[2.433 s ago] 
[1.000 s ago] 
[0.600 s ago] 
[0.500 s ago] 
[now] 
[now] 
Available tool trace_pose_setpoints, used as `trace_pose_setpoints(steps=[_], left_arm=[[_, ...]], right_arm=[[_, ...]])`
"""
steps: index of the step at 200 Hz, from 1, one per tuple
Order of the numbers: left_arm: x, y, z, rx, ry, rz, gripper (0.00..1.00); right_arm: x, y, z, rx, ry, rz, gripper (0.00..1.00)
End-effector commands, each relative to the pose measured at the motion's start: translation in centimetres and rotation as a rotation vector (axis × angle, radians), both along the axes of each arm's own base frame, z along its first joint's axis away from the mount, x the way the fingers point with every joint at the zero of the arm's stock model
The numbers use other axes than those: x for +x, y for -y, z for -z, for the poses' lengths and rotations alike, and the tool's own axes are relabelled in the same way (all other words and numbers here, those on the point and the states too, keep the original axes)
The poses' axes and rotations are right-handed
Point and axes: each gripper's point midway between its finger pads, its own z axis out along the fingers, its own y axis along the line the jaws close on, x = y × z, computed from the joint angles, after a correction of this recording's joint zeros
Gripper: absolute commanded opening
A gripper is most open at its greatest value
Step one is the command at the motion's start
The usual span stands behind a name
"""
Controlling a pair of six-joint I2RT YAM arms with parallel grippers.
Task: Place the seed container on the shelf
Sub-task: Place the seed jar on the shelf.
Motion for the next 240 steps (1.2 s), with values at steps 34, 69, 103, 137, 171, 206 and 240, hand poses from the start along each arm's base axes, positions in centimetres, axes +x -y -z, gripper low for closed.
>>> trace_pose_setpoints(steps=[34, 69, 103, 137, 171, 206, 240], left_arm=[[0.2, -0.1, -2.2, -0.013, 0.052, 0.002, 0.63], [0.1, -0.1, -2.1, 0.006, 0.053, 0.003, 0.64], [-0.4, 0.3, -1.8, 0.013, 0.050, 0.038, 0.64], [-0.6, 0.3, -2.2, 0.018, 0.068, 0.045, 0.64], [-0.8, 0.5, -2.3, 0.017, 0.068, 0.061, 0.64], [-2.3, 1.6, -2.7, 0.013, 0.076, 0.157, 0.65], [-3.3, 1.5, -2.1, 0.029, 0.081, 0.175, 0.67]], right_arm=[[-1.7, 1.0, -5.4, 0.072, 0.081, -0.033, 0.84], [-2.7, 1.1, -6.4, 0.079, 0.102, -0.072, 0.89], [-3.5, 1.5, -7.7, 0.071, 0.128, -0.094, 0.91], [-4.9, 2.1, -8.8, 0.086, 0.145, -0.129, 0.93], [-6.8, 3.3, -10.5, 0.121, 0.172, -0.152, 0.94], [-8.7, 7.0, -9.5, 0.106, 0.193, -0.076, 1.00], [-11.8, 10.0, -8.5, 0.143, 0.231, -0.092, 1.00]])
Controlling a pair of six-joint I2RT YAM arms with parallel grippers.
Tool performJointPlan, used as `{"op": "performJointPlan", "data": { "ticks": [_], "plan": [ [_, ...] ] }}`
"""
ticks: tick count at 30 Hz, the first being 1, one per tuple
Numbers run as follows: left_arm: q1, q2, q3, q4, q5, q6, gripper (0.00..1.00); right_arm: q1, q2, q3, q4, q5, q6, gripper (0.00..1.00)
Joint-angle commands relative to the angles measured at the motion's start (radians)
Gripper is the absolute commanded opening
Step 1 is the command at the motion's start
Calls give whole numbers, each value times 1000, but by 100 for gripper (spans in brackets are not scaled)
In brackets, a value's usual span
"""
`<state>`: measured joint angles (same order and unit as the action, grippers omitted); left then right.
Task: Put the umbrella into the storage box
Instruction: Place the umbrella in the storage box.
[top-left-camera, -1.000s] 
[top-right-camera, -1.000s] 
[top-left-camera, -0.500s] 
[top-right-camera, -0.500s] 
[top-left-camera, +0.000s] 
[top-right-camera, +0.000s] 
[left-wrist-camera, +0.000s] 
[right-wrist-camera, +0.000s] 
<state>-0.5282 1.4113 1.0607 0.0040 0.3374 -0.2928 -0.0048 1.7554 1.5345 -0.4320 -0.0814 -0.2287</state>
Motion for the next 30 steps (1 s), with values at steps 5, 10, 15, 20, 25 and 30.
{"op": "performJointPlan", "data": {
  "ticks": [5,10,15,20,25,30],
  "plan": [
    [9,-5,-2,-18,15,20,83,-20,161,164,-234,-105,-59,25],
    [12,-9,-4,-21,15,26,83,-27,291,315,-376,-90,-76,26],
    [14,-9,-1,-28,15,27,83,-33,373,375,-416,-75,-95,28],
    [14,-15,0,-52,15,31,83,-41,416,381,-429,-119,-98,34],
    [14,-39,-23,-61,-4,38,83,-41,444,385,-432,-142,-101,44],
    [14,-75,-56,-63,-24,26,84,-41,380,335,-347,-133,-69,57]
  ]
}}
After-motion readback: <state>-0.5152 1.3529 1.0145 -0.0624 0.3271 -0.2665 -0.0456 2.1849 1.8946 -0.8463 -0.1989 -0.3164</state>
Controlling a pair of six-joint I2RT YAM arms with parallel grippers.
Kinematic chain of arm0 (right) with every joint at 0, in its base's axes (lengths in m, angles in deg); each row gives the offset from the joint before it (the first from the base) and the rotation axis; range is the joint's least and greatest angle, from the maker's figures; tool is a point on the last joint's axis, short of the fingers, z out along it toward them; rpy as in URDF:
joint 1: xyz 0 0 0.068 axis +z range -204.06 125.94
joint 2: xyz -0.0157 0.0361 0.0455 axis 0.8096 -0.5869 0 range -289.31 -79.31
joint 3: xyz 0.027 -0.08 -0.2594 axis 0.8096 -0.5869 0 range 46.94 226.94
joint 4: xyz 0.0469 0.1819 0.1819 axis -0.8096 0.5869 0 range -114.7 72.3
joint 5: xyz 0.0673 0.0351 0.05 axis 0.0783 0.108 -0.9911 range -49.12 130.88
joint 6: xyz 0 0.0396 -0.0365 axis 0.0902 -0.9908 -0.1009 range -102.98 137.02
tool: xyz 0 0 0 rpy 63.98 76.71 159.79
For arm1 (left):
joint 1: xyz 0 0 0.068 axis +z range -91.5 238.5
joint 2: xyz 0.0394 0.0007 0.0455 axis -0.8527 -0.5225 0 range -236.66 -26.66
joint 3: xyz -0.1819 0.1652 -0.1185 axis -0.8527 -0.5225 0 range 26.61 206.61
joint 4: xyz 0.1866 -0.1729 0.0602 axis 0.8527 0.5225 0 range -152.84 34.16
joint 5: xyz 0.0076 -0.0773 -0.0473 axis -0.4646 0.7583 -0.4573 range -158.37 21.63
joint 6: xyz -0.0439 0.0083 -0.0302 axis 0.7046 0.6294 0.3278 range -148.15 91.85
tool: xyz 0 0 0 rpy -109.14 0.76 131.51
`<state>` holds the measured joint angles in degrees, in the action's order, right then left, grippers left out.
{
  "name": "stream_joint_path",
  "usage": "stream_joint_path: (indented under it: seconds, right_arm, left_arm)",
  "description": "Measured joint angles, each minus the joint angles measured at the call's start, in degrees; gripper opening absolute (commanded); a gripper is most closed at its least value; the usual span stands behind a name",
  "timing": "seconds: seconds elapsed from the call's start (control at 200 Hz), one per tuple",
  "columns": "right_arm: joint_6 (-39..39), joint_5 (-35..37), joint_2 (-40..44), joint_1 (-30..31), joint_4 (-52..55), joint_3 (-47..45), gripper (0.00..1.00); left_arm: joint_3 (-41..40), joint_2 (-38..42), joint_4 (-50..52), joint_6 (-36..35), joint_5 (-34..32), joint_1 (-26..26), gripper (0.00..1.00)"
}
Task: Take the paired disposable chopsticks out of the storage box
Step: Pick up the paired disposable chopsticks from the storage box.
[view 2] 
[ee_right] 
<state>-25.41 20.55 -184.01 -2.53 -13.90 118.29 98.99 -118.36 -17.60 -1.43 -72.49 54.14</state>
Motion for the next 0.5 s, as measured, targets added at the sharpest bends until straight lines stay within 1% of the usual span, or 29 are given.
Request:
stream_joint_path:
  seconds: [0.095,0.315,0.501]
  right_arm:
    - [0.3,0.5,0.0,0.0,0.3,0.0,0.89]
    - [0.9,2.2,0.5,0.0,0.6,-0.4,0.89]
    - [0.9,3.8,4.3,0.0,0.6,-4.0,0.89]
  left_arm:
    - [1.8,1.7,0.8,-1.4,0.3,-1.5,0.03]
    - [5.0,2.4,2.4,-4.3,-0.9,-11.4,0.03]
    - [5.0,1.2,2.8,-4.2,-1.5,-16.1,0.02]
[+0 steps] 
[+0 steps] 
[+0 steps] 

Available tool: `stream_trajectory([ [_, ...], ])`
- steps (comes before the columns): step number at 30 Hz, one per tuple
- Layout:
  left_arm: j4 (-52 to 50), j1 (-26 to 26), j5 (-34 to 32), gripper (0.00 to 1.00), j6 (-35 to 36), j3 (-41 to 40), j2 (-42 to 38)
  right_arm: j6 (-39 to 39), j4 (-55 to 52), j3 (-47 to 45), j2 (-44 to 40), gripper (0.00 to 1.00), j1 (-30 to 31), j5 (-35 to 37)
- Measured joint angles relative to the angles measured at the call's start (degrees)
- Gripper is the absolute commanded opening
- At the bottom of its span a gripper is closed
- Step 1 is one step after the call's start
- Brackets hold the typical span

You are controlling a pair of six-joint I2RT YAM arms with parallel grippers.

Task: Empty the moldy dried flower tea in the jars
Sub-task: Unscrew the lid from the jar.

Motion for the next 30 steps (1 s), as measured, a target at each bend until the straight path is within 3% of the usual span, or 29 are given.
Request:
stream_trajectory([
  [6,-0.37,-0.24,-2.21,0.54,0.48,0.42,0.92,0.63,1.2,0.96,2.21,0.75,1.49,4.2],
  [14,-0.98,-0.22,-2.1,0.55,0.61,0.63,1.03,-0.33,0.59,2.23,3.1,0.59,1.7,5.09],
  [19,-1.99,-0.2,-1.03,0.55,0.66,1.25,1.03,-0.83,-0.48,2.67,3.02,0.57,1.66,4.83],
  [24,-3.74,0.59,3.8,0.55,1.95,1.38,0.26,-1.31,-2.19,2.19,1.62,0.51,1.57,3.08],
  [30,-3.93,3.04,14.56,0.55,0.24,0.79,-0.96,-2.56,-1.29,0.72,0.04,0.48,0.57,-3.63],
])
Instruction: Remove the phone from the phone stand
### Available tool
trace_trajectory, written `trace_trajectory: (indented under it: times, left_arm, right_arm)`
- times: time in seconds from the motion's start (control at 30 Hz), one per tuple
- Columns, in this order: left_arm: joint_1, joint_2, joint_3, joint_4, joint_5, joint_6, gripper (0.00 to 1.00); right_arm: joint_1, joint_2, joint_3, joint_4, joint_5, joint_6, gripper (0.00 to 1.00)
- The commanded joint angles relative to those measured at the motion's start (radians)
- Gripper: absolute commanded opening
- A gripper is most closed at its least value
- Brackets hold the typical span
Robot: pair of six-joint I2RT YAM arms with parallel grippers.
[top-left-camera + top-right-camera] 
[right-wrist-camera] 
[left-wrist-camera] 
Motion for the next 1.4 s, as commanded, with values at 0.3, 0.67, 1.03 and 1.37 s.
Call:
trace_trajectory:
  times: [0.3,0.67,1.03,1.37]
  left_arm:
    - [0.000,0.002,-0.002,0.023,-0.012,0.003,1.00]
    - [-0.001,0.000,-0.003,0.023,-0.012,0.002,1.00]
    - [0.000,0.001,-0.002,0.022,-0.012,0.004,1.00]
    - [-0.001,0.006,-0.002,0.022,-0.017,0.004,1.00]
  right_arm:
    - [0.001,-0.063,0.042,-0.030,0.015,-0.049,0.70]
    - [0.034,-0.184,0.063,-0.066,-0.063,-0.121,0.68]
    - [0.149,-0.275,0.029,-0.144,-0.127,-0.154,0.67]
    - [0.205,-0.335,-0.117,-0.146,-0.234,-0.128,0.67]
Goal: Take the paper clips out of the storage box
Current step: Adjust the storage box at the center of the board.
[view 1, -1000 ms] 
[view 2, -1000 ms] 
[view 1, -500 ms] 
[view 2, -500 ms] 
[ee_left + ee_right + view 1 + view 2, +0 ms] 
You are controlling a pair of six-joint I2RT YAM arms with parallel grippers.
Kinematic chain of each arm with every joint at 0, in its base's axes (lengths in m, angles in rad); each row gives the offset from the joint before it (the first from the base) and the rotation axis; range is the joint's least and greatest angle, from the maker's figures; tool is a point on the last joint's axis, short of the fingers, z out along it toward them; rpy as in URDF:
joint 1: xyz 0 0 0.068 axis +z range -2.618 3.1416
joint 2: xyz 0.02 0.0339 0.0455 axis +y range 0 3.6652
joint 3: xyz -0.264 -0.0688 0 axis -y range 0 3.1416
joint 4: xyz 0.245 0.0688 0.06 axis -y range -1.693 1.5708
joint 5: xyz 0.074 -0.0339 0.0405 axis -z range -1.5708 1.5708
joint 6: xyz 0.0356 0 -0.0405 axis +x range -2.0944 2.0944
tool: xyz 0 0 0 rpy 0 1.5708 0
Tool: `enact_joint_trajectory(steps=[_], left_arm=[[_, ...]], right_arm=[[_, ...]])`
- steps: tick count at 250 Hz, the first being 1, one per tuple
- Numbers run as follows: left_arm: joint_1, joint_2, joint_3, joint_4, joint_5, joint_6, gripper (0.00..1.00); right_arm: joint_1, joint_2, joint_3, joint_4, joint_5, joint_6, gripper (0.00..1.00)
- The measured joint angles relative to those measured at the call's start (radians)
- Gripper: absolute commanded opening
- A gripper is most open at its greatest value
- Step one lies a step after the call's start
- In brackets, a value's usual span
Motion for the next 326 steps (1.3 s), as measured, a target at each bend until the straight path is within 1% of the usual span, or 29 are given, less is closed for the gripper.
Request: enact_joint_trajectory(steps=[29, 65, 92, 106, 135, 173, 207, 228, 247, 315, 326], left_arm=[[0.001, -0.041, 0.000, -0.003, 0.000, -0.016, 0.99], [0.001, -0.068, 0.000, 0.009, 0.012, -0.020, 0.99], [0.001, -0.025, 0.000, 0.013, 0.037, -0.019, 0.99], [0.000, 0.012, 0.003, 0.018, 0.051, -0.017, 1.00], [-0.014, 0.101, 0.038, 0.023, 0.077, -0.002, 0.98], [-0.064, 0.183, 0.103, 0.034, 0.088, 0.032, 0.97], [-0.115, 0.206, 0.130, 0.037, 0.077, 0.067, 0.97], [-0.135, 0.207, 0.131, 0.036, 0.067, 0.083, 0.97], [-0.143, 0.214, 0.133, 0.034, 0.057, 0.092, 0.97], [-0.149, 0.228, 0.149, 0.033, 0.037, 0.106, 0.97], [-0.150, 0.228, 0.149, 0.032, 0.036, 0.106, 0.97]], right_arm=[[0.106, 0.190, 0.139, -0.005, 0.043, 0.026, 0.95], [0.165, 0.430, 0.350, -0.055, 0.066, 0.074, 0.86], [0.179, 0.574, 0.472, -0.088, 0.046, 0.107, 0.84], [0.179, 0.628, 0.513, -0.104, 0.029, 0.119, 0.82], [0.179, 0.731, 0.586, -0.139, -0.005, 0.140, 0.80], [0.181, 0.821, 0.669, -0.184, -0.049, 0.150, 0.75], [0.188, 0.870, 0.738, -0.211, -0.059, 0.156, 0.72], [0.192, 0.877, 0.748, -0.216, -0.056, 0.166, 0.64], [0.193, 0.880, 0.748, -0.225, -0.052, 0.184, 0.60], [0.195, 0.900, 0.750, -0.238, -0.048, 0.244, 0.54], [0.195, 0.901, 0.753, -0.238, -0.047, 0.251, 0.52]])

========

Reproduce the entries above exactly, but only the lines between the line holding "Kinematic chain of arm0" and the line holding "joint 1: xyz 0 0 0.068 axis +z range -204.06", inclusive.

Kinematic chain of arm0 (right) with every joint at 0, in its base's axes (lengths in m, angles in deg); each row gives the offset from the joint before it (the first from the base) and the rotation axis; range is the joint's least and greatest angle, from the maker's figures; tool is a point on the last joint's axis, short of the fingers, z out along it toward them; rpy as in URDF:
joint 1: xyz 0 0 0.068 axis +z range -204.06 125.94

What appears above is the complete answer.